*WHAT YOU HAVE TO DO:*
Every picture should be left out, but the lines below must be repeated exactly.

*RECORDS PROVIDED:*
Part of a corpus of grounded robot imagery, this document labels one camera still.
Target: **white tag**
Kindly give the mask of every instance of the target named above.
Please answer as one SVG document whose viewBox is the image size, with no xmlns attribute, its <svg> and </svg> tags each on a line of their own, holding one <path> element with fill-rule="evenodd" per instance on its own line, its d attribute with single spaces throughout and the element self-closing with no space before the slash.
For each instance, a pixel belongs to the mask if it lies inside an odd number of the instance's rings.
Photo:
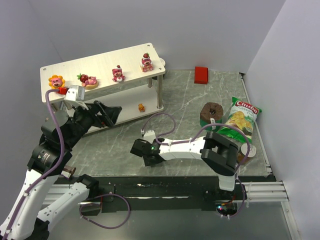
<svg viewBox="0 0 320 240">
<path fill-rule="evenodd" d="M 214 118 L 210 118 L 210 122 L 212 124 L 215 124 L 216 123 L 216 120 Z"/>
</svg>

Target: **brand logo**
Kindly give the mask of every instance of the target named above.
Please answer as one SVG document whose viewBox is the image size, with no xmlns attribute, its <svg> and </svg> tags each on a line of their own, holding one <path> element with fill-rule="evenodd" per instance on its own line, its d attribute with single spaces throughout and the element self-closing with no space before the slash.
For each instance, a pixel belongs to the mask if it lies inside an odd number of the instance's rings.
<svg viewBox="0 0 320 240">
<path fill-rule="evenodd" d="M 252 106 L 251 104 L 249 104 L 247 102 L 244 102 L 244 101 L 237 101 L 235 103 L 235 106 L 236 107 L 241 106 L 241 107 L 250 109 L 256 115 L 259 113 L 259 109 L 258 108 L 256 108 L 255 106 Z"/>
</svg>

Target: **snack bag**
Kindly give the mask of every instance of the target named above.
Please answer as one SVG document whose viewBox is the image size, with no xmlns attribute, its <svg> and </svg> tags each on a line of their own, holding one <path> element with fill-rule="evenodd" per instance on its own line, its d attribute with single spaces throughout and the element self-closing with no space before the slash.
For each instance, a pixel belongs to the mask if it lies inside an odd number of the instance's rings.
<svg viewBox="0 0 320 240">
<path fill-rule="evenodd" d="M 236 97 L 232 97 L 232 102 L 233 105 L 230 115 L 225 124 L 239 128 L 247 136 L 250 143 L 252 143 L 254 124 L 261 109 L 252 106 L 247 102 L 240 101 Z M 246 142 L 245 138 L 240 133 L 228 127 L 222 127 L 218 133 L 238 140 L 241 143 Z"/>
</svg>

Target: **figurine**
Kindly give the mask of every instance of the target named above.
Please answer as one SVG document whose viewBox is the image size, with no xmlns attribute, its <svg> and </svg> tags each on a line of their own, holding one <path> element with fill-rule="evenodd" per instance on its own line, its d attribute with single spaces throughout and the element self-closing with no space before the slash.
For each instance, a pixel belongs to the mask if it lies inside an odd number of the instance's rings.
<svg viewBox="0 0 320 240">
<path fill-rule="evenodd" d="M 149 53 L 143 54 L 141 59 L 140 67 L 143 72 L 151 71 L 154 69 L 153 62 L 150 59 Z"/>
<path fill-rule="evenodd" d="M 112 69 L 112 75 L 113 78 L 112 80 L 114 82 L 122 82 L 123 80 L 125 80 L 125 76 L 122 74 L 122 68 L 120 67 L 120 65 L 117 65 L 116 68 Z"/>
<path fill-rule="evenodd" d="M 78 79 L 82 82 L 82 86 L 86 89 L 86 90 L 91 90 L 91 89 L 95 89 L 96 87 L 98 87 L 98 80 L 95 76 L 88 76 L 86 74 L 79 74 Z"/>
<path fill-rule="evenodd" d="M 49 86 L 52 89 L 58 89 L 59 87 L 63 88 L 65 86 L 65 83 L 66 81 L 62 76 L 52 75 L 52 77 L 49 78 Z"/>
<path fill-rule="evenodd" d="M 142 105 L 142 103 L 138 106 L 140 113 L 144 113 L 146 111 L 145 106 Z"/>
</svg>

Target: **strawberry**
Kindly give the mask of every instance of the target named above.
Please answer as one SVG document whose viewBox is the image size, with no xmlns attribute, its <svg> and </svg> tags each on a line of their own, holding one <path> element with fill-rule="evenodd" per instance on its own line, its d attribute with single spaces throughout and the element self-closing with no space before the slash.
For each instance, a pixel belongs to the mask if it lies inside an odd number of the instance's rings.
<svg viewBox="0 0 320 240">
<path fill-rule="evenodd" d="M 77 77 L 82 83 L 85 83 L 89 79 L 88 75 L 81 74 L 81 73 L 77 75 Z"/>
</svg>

*REPLY TO THE TASK:*
Part of a corpus of grounded robot imagery, this document labels one camera still.
Target: **white tag**
Kindly give the mask of every instance of the target named above.
Please answer as one SVG document whose viewBox is the image size, with no xmlns attribute, its <svg> and </svg> tags each on a line of their own, holding one <path> element with fill-rule="evenodd" per instance on its own line, its d attribute with single spaces throughout and the element self-closing with no space before the slash.
For each instance, a pixel belongs to the mask if it lies inside an odd number of the instance's rings.
Photo:
<svg viewBox="0 0 320 240">
<path fill-rule="evenodd" d="M 214 118 L 210 118 L 210 122 L 212 124 L 215 124 L 216 123 L 216 120 Z"/>
</svg>

Target: **brand logo**
Kindly give the mask of every instance of the target named above.
Please answer as one SVG document whose viewBox is the image size, with no xmlns attribute, its <svg> and </svg> tags each on a line of their own, holding one <path> element with fill-rule="evenodd" per instance on its own line, its d attribute with single spaces throughout and the element self-closing with no space before the slash.
For each instance, a pixel belongs to the mask if it lies inside an odd number of the instance's rings.
<svg viewBox="0 0 320 240">
<path fill-rule="evenodd" d="M 252 106 L 251 104 L 249 104 L 247 102 L 244 102 L 244 101 L 237 101 L 235 103 L 235 106 L 236 107 L 241 106 L 241 107 L 250 109 L 256 115 L 259 113 L 259 109 L 258 108 L 256 108 L 255 106 Z"/>
</svg>

Target: **snack bag**
Kindly give the mask of every instance of the target named above.
Please answer as one SVG document whose viewBox is the image size, with no xmlns attribute, its <svg> and </svg> tags each on a line of their own, holding one <path> element with fill-rule="evenodd" per instance on its own line, its d attribute with single spaces throughout and the element self-closing with no space before the slash.
For each instance, a pixel belongs to the mask if it lies inside an odd number of the instance's rings.
<svg viewBox="0 0 320 240">
<path fill-rule="evenodd" d="M 236 97 L 232 97 L 232 102 L 233 105 L 230 115 L 225 124 L 239 128 L 247 136 L 250 143 L 252 143 L 254 124 L 261 109 L 252 106 L 247 102 L 240 101 Z M 246 142 L 245 138 L 240 133 L 228 127 L 222 127 L 218 133 L 238 140 L 241 143 Z"/>
</svg>

Target: **figurine**
Kindly give the mask of every instance of the target named above.
Please answer as one SVG document whose viewBox is the image size, with no xmlns attribute, its <svg> and </svg> tags each on a line of their own, holding one <path> element with fill-rule="evenodd" per instance on its own line, its d attribute with single spaces throughout and the element self-closing with no space before the slash.
For each instance, a pixel belongs to the mask if it lies inside an odd number of the instance's rings.
<svg viewBox="0 0 320 240">
<path fill-rule="evenodd" d="M 149 53 L 143 54 L 141 59 L 140 67 L 143 72 L 151 71 L 154 69 L 153 62 L 150 59 Z"/>
<path fill-rule="evenodd" d="M 112 69 L 112 75 L 113 78 L 112 80 L 114 82 L 122 82 L 123 80 L 125 80 L 125 76 L 122 74 L 122 68 L 120 67 L 120 65 L 117 65 L 116 68 Z"/>
<path fill-rule="evenodd" d="M 78 79 L 82 82 L 82 86 L 86 89 L 86 90 L 91 90 L 91 89 L 95 89 L 96 87 L 98 87 L 98 80 L 95 76 L 88 76 L 86 74 L 79 74 Z"/>
<path fill-rule="evenodd" d="M 49 86 L 52 89 L 58 89 L 59 87 L 63 88 L 65 86 L 65 83 L 66 81 L 62 76 L 52 75 L 52 77 L 49 78 Z"/>
<path fill-rule="evenodd" d="M 142 105 L 142 103 L 138 106 L 140 113 L 144 113 L 146 111 L 145 106 Z"/>
</svg>

Target: **strawberry**
Kindly give the mask of every instance of the target named above.
Please answer as one SVG document whose viewBox is the image size, with no xmlns attribute, its <svg> and </svg> tags each on a line of their own, holding one <path> element with fill-rule="evenodd" per instance on its own line, its d attribute with single spaces throughout and the element self-closing with no space before the slash.
For each instance, a pixel belongs to the mask if it lies inside an odd number of the instance's rings.
<svg viewBox="0 0 320 240">
<path fill-rule="evenodd" d="M 77 77 L 82 83 L 85 83 L 89 79 L 88 75 L 81 74 L 81 73 L 77 75 Z"/>
</svg>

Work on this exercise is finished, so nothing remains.